Lately I’ve been wearing this really stupid smile on my face as I sit down to study with my biochemistry textbook, which is becoming satisfyingly worn-in with highlighter and pencil marks where I began underlining things that I felt were important before coming to the conclusion that everything was important and that I was wasting my time. Yes, the shift has occurred: the scary newness of unfamiliar territory has worn off, and I finally, finally feel at home on the third floor of AB. I love the feeling I get where, after reading the same chapter in my biochem book three times, it all finally clicks (yes, it does take that long for this information to sink in). I love how fellow blogger Courtney and I have the longest email conversations freaking out over homework problems every evening after classes are over. I love how my professors move exam dates for us when we ask reeeally nicely. I love how my friends were so excited and happy and welcoming when I made the switch, even when I was feeling nervous and awful about it. I love how all of those same friends don’t stop being my friend when I’m crabby because I’ve been working on the same Michaelis-Menten equation problem or what have you and can’t seem to get the same answer as them.
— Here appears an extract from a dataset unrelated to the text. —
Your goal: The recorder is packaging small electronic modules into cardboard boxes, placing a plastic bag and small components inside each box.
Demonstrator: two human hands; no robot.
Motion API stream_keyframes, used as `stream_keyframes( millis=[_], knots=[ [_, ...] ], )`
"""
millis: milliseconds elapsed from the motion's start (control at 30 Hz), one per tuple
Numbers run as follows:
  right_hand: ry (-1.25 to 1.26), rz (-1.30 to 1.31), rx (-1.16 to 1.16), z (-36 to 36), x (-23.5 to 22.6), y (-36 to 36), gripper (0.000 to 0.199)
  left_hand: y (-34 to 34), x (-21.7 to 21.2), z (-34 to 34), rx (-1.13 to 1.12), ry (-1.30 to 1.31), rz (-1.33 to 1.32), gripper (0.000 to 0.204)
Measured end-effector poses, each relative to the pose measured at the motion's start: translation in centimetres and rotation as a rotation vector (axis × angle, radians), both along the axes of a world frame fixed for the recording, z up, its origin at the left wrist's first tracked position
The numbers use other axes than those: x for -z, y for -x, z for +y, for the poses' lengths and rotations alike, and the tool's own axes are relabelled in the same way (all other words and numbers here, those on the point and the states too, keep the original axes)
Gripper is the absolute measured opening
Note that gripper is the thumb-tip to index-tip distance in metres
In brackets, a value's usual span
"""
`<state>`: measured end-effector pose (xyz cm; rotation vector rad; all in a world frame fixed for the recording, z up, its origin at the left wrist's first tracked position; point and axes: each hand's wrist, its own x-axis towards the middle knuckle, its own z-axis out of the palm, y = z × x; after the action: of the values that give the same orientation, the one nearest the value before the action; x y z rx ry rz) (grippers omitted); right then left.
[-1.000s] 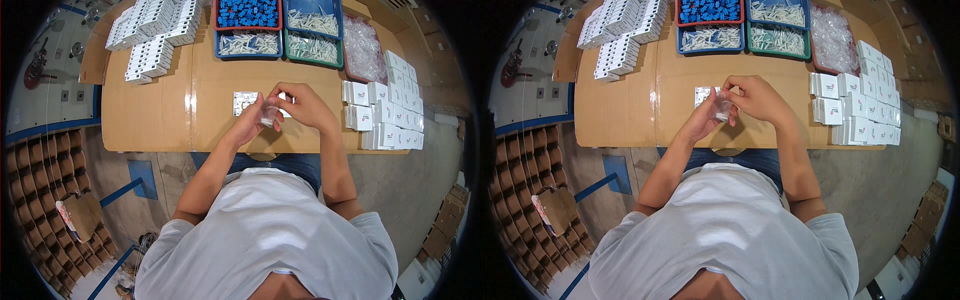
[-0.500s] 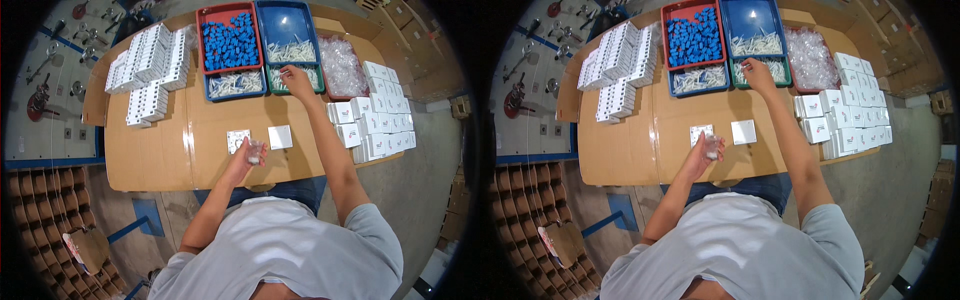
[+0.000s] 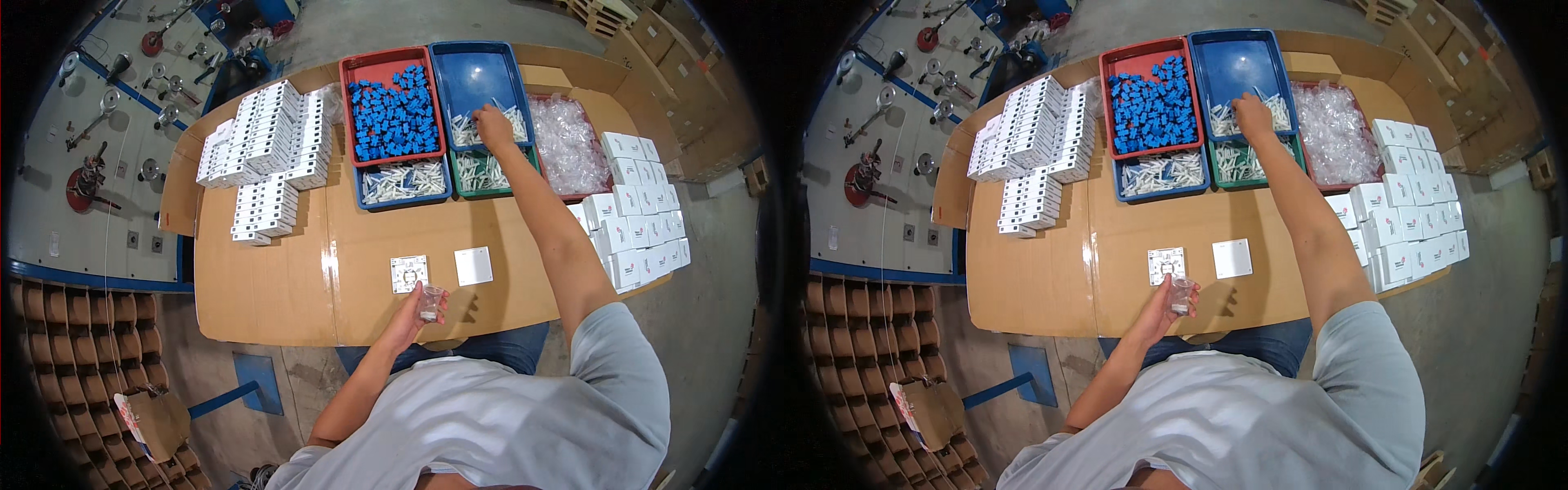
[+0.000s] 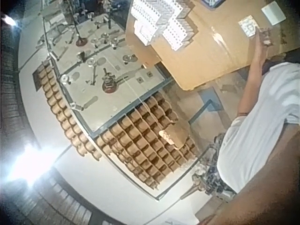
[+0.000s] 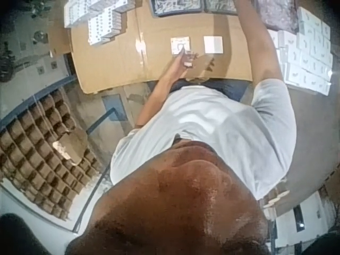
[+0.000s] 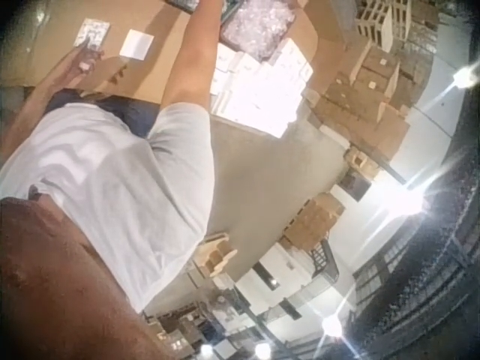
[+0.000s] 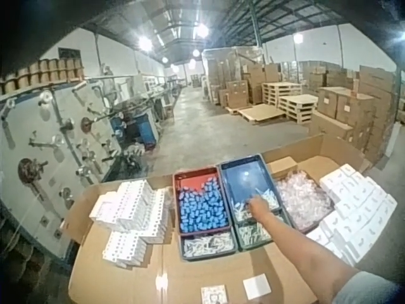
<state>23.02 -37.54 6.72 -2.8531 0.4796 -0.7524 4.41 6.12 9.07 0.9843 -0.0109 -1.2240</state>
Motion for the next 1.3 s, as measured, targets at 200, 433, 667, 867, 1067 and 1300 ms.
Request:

I love how Doc takes the time to answer all of my calc questions during her office hours, and lets me sit there and do my homework. I love knowing that somehow, all of the crazy information (because some of the stuff I’ve learned in the past few weeks is really kind of mind-boggling and awesome) will help me make a difference someday as I face the challenges of our time.
Sure, I may have spent six hours (at least) working on a biochem take-home test problem, but in all honesty, I wouldn’t have it any other way.
“Clash the Truth” by Beach Fossils (I. Love. This. New. Album.)